Barone said McGee has experienced playing at a high level and has worked hard, eventually becoming one of the best players during his time at the Missouri Valley Conference. “I think he’s carried that over to his coaching,” Barone said. “He’s been around some very good players, developed some very good players and as a person he has a high reputation of being a man of high character, so I’m really excited about bringing that on board.” McGee said he’s known Barone for more than 10 years and he looks forward to helping him fulfill his vision of what he wants for the men’s basketball team. “I just love basketball in general. It’s been a part of my life for a long time so anytime you start something new and try to build towards something special, it’s always exciting,” McGee said. McGee said before coming to SIUE, he was an assistant coach for five years at SIU Carbondale under Head Coach Barry Hinson. “I’ve always been a sports fan, but basketball was a place to get away for a bit,” McGee said. “I just fell in love with it.” McGee said he has gotten a chance to work with the guys on

the team.
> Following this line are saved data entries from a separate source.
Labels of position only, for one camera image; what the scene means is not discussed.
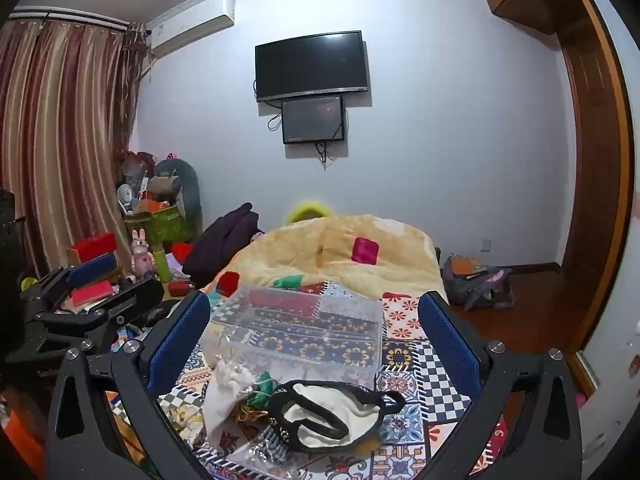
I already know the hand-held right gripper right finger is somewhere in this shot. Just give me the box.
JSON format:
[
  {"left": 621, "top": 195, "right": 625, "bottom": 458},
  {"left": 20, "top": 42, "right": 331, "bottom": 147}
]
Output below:
[{"left": 417, "top": 290, "right": 584, "bottom": 480}]

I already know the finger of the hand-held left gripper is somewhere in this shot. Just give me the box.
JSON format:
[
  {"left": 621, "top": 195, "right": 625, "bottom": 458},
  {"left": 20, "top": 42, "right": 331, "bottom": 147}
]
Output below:
[
  {"left": 5, "top": 277, "right": 166, "bottom": 364},
  {"left": 20, "top": 252, "right": 121, "bottom": 314}
]

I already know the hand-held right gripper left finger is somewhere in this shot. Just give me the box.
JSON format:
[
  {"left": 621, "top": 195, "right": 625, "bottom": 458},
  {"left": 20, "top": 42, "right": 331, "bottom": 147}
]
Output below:
[{"left": 45, "top": 290, "right": 212, "bottom": 480}]

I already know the white cloth pouch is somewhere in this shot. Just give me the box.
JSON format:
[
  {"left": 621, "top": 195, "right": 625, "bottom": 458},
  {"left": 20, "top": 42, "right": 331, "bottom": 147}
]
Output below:
[{"left": 202, "top": 359, "right": 262, "bottom": 449}]

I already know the clear plastic storage box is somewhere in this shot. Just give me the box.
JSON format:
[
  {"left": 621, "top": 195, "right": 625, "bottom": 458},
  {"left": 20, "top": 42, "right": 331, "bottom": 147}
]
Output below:
[{"left": 197, "top": 282, "right": 386, "bottom": 392}]

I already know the black and cream cloth bag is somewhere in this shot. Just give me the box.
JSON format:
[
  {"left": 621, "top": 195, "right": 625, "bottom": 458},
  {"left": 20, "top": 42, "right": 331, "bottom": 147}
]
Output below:
[{"left": 267, "top": 379, "right": 407, "bottom": 454}]

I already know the pink red box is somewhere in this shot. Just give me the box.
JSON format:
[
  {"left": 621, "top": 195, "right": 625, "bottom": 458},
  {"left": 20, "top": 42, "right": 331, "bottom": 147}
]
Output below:
[{"left": 69, "top": 280, "right": 116, "bottom": 307}]

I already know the patterned bed sheet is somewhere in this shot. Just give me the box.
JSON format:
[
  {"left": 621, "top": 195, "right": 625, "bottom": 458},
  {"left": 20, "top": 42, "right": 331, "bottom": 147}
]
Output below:
[{"left": 105, "top": 280, "right": 512, "bottom": 480}]

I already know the pink rabbit toy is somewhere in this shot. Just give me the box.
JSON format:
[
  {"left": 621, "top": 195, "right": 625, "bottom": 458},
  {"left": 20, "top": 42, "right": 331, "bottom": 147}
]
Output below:
[{"left": 129, "top": 228, "right": 157, "bottom": 279}]

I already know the grey purple backpack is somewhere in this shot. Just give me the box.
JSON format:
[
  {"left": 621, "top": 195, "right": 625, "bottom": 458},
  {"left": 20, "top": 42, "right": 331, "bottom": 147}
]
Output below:
[{"left": 442, "top": 253, "right": 516, "bottom": 312}]

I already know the green cardboard box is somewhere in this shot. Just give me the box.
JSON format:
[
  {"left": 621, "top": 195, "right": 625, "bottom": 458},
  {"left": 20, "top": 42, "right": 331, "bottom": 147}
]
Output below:
[{"left": 124, "top": 204, "right": 197, "bottom": 257}]

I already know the green cloth piece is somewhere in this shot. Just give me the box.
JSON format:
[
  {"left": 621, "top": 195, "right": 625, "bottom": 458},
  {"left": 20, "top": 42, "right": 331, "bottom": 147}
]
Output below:
[{"left": 249, "top": 371, "right": 279, "bottom": 407}]

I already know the dark purple jacket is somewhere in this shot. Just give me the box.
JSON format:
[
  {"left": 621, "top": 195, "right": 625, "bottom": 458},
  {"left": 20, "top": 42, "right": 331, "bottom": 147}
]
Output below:
[{"left": 182, "top": 203, "right": 261, "bottom": 289}]

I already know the grey plush toy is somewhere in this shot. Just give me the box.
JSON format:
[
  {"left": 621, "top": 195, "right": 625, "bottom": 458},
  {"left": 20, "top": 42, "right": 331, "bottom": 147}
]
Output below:
[{"left": 152, "top": 157, "right": 204, "bottom": 222}]

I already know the striped brown curtain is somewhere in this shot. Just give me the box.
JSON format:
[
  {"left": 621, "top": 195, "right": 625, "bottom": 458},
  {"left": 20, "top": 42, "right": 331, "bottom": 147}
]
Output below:
[{"left": 0, "top": 16, "right": 147, "bottom": 283}]

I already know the clear plastic bag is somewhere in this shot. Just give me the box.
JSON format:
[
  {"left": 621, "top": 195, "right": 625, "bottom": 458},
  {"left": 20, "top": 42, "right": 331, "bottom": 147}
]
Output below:
[{"left": 234, "top": 424, "right": 302, "bottom": 477}]

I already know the yellow fleece blanket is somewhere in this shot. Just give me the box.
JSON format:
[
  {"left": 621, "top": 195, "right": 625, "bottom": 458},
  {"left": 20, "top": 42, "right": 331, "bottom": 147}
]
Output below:
[{"left": 200, "top": 214, "right": 449, "bottom": 307}]

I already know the white door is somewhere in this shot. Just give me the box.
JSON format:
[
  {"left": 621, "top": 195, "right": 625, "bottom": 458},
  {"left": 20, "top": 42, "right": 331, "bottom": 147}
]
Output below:
[{"left": 570, "top": 0, "right": 640, "bottom": 466}]

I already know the orange box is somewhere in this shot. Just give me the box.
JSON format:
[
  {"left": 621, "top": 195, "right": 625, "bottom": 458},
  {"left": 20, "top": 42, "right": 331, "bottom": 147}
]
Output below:
[{"left": 0, "top": 394, "right": 47, "bottom": 478}]

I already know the yellow green round object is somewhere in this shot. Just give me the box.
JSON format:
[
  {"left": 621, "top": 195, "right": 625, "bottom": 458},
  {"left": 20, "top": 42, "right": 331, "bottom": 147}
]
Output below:
[{"left": 286, "top": 199, "right": 334, "bottom": 224}]

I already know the white air conditioner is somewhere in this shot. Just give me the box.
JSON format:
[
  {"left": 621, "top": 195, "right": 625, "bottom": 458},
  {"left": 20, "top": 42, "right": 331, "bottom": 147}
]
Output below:
[{"left": 146, "top": 0, "right": 236, "bottom": 59}]

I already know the wooden door frame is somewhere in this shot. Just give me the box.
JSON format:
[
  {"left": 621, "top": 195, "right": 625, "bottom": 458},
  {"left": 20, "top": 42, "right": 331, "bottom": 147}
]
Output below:
[{"left": 554, "top": 0, "right": 637, "bottom": 358}]

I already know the small wall monitor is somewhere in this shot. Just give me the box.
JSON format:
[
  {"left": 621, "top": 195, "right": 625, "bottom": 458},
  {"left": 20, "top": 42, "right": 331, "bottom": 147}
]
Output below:
[{"left": 280, "top": 95, "right": 346, "bottom": 145}]

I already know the large wall television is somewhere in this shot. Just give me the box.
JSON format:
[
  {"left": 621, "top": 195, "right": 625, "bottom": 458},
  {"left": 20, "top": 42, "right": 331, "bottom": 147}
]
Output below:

He said he feels they are hardworking and determined for the upcoming season. “There’s a couple of things that we, of course, have to build on and get better at but I think our guys are locked in,” McGee said. “I think they want it so it’s always real when they’re hungry.” McGee said his favorite thing about coaching is giving back through his own experiences and getting the chance to invest time in others and watch them grow. “I get a chance to help these young men reach a dream they’ve been dreaming about for so long,” McGee said. “The biggest thing that gives me joy is being able to help them be a part of their journey and to help them be successful in life no matter what that looks like for them.” Barone said the last two seasons were difficult because of the breaks, but his team managed to stick together and rise to the occasion. He said he looks forward to seeing his team attack any challenge this upcoming season. “Our guys are working hard and we’re really looking to make an impact upon one another on this conference coming up,” Barone said.